Existem diferentes modalidades de contrato. Entre as mais comuns, está a que o comprador antecipa os valores aos quais a parte teria direito se vencesse a disputa, mas com um deságio que pode variar entre 30% e 70%. Esse percentual é fixado com base nas informações do caso: se há jurisprudência favorável e quanto tempo leva, em média, para a questão ser julgada, por exemplo.
Nesse tipo de contrato, o adquirente assume o risco, ou seja, o autor da ação não terá que devolver absolutamente nada se perder o processo.
Uma outra modalidade, também bastante praticada, assemelha-se a contratos de empréstimo. O investidor antecipa o dinheiro e cobra juros durante o período em que o processo estiver tramitando no Judiciário. Se a parte perder a disputa, ela terá que pagar o que lhe foi adiantado.
O mercado brasileiro é ainda enxuto. São poucas empresas e fundos de investimentos especializados na aquisição de créditos e direitos relacionados a ações judiciais e a maioria dos que existem está focada nas grandes empresas e em disputas mais volumosas.
A Juscredi é uma delas e vem sendo procurada, principalmente, por empresas. Marcos Oliveira, o sócio-fundador, afirma que os processos de maior interesse são os que já têm jurisprudência favorável. Ele cita como um dos exemplos o que discute a responsabilidade da União no caso de controle de preços do setor sucroalcooleiro.
Estão em jogo cerca de R$ 70 bilhões, segundo a Advocacia-Geral da União (AGU). Esse caso esteve na pauta do plenário virtual do Supremo Tribunal Federal (STF) e foi suspenso por um pedido de vista.
Outro caso, afirma, é o que trata da exclusão do ICMS do cálculo do PIS e da Cofins. Está no STF há mais de 20 anos, já teve vitória dos contribuintes no mérito, mas ainda falta o julgamento de um recurso (embargos de declaração) que foi apresentado pela União.
O grupo Pão de Açúcar foi um dos primeiros a optar pela venda dos créditos fiscais decorrentes da discussão relacionada ao PIS e à Cofins. Foi em 2018. A informação foi divulgada no balanço daquele período. O ganho decorrente dessa alienação somou aproximadamente R$ 50 milhões (R$ 45 milhões sem impostos). O nome do comprador, no entanto, não foi divulgado.
“A venda é uma alternativa para as empresas reforçarem caixa e liquidez”, observa o advogado Guilherme Coelho, sócio do escritório Stocche Forbes. Ele diz que o mercado está aquecido e acredita que “deve aquecer ainda mais”. “O acesso a outros métodos de financiamento não é tão fácil”, frisa.

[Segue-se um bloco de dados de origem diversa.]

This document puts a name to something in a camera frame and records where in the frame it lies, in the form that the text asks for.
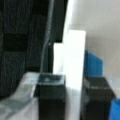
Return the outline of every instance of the black cable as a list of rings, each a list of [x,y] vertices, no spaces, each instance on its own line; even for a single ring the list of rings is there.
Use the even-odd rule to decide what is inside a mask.
[[[54,14],[53,13],[54,5],[55,5],[55,0],[50,0],[49,1],[49,9],[48,9],[48,19],[47,19],[47,25],[46,25],[46,31],[45,31],[45,39],[44,39],[44,45],[43,45],[43,50],[42,50],[42,55],[41,55],[40,73],[43,72],[45,54],[46,54],[46,50],[48,50],[47,48],[48,48],[48,45],[50,42],[52,20],[53,20],[53,14]]]

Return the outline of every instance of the blue object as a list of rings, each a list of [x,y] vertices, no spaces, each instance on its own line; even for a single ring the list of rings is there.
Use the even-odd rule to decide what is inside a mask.
[[[85,51],[84,76],[102,76],[103,61],[95,55]]]
[[[109,120],[120,120],[120,99],[112,100]]]

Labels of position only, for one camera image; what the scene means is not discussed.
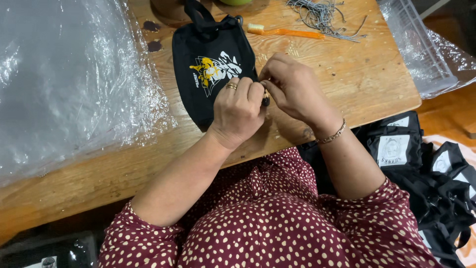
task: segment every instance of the gold ring
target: gold ring
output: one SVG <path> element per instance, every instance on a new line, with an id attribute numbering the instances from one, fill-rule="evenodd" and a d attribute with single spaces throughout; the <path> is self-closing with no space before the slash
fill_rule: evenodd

O sócio-fundador da Juscredi alerta, porém, que o deságio possivelmente será maior do que em outros períodos. Com o aumento da dívida pública, os compradores passaram a inserir no preço o risco de moratória por parte do governo federal. Marcos Oliveira lembra da Emenda Constitucional nº 30, de 2000, que postergou os pagamentos de precatórios.
O mercado de precatórios — diferentemente da aquisição de processos judiciais — existe há muitos anos no Brasil e é bastante consolidado. Mas, em meio à crise, vem sofrendo um efeito inverso. Há incerteza sobre os pagamentos estaduais e municipais, o que impacta de forma negativa esse mercado.
“Pode existir um alongamento considerável no pagamento”, diz Sérgio de Machado Carvalho, sócio do escritório Lefosse Advogados. Segundo ele, essa insegurança ainda não existe no precatório federal, mas, ainda assim, o valor do desconto quase dobrou.
Fonte: Valor Econômico – Por Joice Bacelo e Beatriz Olivon – 29 de abril de 2020.